Work task
Repeat the lines of the data that follow, please, starting at the first and stopping after the one with "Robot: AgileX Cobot".

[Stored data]
┄┄┄┄┄┄┄┄┄┄

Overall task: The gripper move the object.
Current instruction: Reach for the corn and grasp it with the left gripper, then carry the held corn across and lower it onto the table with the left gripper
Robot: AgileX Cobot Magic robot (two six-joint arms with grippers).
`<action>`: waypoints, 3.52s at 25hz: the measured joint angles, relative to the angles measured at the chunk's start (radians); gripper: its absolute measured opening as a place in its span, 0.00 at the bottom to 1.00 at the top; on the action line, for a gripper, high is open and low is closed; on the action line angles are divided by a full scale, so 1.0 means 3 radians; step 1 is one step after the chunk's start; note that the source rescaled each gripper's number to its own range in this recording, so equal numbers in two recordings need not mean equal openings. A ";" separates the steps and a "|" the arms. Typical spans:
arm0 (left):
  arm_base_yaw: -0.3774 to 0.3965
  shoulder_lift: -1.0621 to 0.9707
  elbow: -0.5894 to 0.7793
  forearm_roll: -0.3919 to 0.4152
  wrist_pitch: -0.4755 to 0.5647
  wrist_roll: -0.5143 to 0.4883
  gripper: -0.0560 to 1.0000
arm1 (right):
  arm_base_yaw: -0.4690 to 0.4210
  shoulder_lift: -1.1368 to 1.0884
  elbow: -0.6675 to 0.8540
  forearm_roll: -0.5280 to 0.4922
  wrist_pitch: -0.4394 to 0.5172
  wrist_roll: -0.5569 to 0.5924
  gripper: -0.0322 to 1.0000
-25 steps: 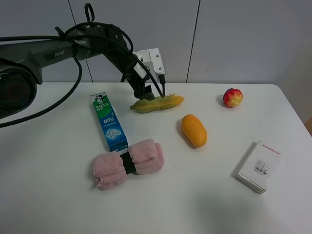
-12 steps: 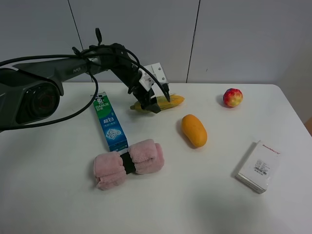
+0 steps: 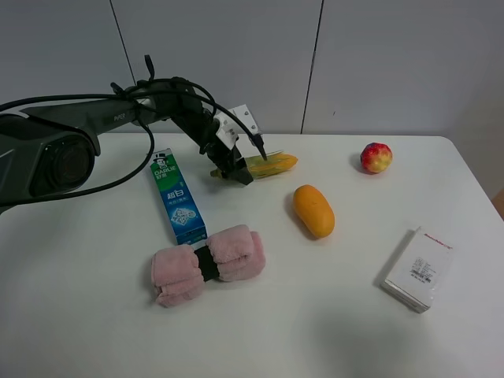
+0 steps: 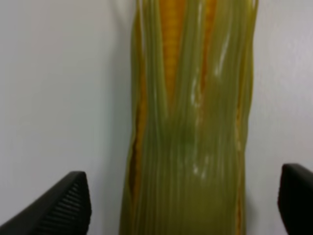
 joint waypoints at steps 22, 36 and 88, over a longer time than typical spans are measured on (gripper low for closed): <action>-0.0011 0.0036 -0.0245 -0.0049 0.0211 -0.0054 0.05 | 0.0000 0.0000 0.0000 0.0000 0.0000 0.0000 1.00; -0.0071 -0.1401 -0.0364 0.1809 0.1252 -0.4240 0.05 | 0.0000 0.0000 0.0000 0.0000 0.0000 0.0000 1.00; 0.0588 -0.2411 0.4966 0.1881 -0.3609 -0.6058 0.96 | 0.0000 0.0000 0.0000 0.0000 0.0000 0.0000 1.00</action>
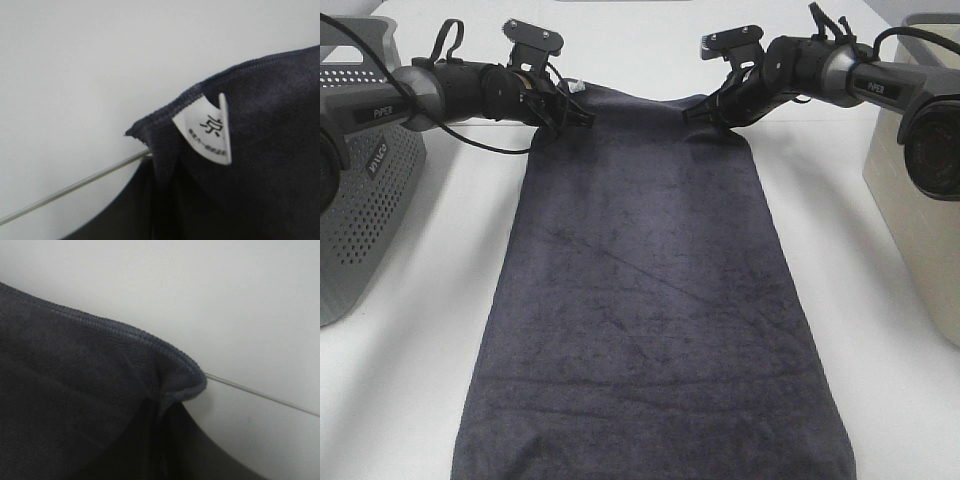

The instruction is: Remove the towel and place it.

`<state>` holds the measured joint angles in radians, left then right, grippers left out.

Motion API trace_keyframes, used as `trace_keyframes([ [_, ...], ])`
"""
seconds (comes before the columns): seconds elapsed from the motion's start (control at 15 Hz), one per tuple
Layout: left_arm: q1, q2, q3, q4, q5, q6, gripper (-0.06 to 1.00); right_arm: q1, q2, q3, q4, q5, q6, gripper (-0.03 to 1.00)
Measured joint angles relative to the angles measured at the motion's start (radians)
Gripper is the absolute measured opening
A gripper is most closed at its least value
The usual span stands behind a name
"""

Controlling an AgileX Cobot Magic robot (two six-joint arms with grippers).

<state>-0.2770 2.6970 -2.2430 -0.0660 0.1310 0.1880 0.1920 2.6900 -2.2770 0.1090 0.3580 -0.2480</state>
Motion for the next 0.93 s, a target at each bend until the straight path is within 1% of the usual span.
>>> trace_keyframes([
  [0.07, 0.000, 0.000, 0.000, 0.000, -0.005, -0.001, 0.25, 0.000, 0.000, 0.000, 0.000, -0.003, -0.002, 0.19],
  [0.2, 0.000, 0.011, 0.000, 0.000, -0.021, -0.001, 0.50, 0.000, 0.000, 0.000, 0.000, -0.031, -0.002, 0.50],
  [0.27, 0.000, 0.020, 0.000, 0.000, -0.021, -0.001, 0.60, 0.000, 0.000, 0.000, -0.010, -0.042, -0.002, 0.63],
  [0.33, 0.000, 0.029, 0.000, 0.000, -0.021, -0.001, 0.67, 0.000, 0.000, 0.000, -0.029, -0.048, -0.002, 0.71],
  [0.4, 0.000, 0.033, 0.000, 0.000, -0.021, -0.001, 0.69, 0.000, 0.000, 0.000, -0.055, -0.048, -0.002, 0.75],
  [0.47, 0.000, 0.033, 0.000, 0.000, -0.026, -0.001, 0.70, 0.000, 0.000, 0.000, -0.072, -0.048, -0.002, 0.76],
  [0.67, 0.000, 0.026, 0.000, 0.016, -0.039, -0.001, 0.71, 0.000, -0.010, 0.000, -0.097, -0.032, -0.002, 0.77],
  [0.87, 0.000, -0.027, 0.000, 0.025, -0.001, -0.001, 0.71, 0.000, -0.084, 0.000, -0.109, 0.076, -0.002, 0.77],
  [0.93, 0.000, -0.089, 0.000, 0.026, 0.073, -0.001, 0.71, 0.000, -0.151, 0.000, -0.109, 0.190, -0.002, 0.77],
])
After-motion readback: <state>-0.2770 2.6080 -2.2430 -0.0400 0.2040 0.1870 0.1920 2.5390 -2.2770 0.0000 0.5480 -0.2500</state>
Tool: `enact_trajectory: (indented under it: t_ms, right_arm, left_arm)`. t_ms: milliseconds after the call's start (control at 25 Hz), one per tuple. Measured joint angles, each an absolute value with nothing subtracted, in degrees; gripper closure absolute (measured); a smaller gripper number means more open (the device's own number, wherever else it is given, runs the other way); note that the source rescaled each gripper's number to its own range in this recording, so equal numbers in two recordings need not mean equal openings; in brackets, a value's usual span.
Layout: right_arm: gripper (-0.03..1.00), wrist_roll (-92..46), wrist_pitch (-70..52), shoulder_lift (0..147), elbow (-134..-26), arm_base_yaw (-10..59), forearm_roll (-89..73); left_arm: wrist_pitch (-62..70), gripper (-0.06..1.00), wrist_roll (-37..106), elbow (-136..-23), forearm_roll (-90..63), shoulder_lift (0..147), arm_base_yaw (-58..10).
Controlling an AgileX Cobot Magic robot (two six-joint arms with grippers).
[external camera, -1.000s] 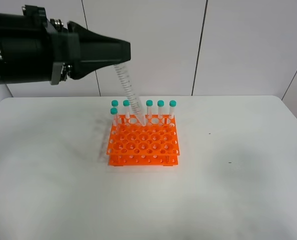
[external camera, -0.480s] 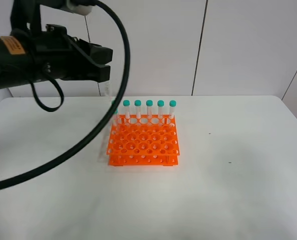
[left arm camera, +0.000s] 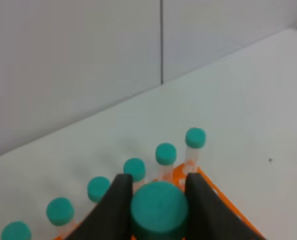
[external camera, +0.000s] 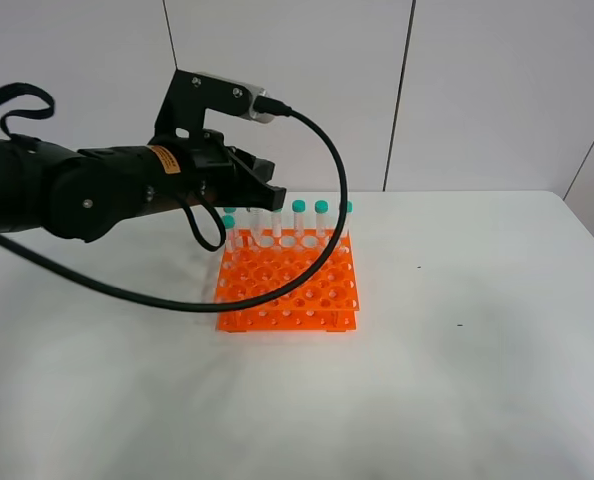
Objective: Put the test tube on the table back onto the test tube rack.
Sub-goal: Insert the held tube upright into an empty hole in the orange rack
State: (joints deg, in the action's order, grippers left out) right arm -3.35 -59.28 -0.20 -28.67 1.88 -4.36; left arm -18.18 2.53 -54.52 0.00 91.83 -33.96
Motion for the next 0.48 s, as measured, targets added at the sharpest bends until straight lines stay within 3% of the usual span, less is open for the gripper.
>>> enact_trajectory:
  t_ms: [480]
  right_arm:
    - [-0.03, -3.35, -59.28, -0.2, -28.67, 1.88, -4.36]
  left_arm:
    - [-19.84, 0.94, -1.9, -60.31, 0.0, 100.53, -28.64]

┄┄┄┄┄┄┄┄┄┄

Written solution
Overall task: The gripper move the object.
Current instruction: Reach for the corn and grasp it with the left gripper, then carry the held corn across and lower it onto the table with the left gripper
Robot: AgileX Cobot Magic robot (two six-joint arms with grippers).

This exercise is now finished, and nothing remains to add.